FATZ-1 vormt een strak 2:1-complex met α-actinine-2-dimeer via meerdere bindingsplaatsen. (A) Schema's van de α-actinine-2-constructen, samen met hun aminozuurgrenzen en domeinsamenstelling. SEC-MALS-analyse voor de interactie van FATZ-1, FATZ-2, en FATZ-3 met α-actinine-2 (B), N-FATZ-1 met staaf-α-actinine-2 (C), Δ91-FATZ-1 met hd-α-actinine-2 (D), en fiveE A91-FATZ-1-mutant met α-actinine-2 (E).
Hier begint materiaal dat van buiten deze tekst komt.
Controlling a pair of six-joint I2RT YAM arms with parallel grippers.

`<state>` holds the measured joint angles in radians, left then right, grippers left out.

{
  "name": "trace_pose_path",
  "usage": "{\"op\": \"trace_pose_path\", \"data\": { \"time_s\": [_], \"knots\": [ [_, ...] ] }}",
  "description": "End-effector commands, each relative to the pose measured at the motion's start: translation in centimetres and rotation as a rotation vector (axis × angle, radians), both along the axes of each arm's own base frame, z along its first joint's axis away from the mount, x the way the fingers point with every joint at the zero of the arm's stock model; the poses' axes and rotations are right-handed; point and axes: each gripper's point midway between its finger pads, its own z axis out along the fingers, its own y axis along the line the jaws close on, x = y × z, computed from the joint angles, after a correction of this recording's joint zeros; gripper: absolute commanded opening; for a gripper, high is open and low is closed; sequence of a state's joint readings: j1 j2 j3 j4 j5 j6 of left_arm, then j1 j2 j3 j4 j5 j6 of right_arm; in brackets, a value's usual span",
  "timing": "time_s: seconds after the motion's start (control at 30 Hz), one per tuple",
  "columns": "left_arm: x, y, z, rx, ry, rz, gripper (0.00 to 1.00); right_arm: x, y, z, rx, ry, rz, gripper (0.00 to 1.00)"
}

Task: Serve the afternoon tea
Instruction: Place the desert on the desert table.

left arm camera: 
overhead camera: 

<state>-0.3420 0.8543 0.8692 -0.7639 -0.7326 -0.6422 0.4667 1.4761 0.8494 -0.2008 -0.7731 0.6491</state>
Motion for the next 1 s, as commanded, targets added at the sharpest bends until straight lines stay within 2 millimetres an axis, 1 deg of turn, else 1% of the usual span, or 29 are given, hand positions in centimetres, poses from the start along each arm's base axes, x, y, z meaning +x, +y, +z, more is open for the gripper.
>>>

ITC-analyse voor de interactie van Δ91-FATZ-1 met α-actinine-2 (F), N-FATZ-1 met staaf-α-actinine-2 (G), Δ91-FATZ-1 met hd-α-actinine-2 (H), en fiveE A91-FATZ-1-mutant met α-actinine-2 (I). z.g., niet bepaald. (J) 1H-15N HSQC-signaalintensiteitsverhouding van 15N Δ91-FATZ-1 gebonden/vrij, het in kaart brengen van de primaire bindingsplaats van FATZ-1 voor α-actinine-2. Niet-toegewezen deel in FATZ-1 is verpakt, en residuen worden op een willekeurige positie uitgezet. (K) Sequentie van FATZ-1 die meerdere interactieplaatsen voor α-actinine-2 laat zien, zoals bepaald uit de peptide-array (gekwadrateerde residuen), XL-MS (ster), LP-MS (residuen begrensd door pijlen), en NMR (pijlen). Residuen die overeenkomen met het sterkste signaalpeptide in de peptide-array zijn vetgedrukt weergegeven. Grenzen voor Δ91-FATZ-1 en mini-FATZ-1 worden afgebakend door pijlen. Mutaties binnen vijfE Δ91-FATZ-1 en RRE Δ91-FATZ-1 zijn aangegeven in oranje en donkercyaan, respectievelijk. Krediet:wetenschappelijke vooruitgang, doi:10.1126/sciadv.abg7653

De FATZ-eiwitfamilie

De FATZ-eiwitfamilie wordt aangetroffen in alle gewervelde dieren waar menselijke FATZ-1, FATZ-2, en FATZ-3 delen 34 tot 40 procent sequentie-identiteit. De wetenschappers herkenden proteolyse-resistente fragmenten, na het uitvoeren van proteolyse-experimenten. Toen ze grootte-uitsluitingschromatografie (SEC) combineerden met lichtverstrooiing met meerdere hoeken, ze merkten de overheersende monomeren op onder experimentele omstandigheden. Vervolgens karakteriseerden ze de monomeren verder met behulp van SEC in combinatie met röntgenverstrooiing met een kleine hoek en benadrukten ze ook de intrinsiek ongeordende / ensemble-toestand van de monomeren met behulp van spectra met één kwantumcoherentie (HSQC), voor beide constructies. Om de bindingsstoichiometrie van de FATZ-1-naar-3-eiwitten aan α-actinine-2 te begrijpen, Sponga et al. gebruikte grootte-uitsluitingschromatografie-multiangle lichtverstrooiing (SEC-MALS). Om de bindingsstoichiometrie van de FATZ-1-naar-3-eiwitten aan α-actinine-2 te karakteriseren, Sponga et al. gebruikte SEC-MALS. De uitkomst toonde aan hoe elk van de drie FATZ-eiwitten een strak complex vormde met α-actinine-2, met een bindende stoichiometrie van twee FATZ-moleculen per α-actinine-2-dimeer. Dat is één FATZ-molecuul per α-actinine-2-subeenheid. Het team gebruikte vervolgens isothermische titratiecalorimetrie (ITC) om de interactieaffiniteit te kwantificeren.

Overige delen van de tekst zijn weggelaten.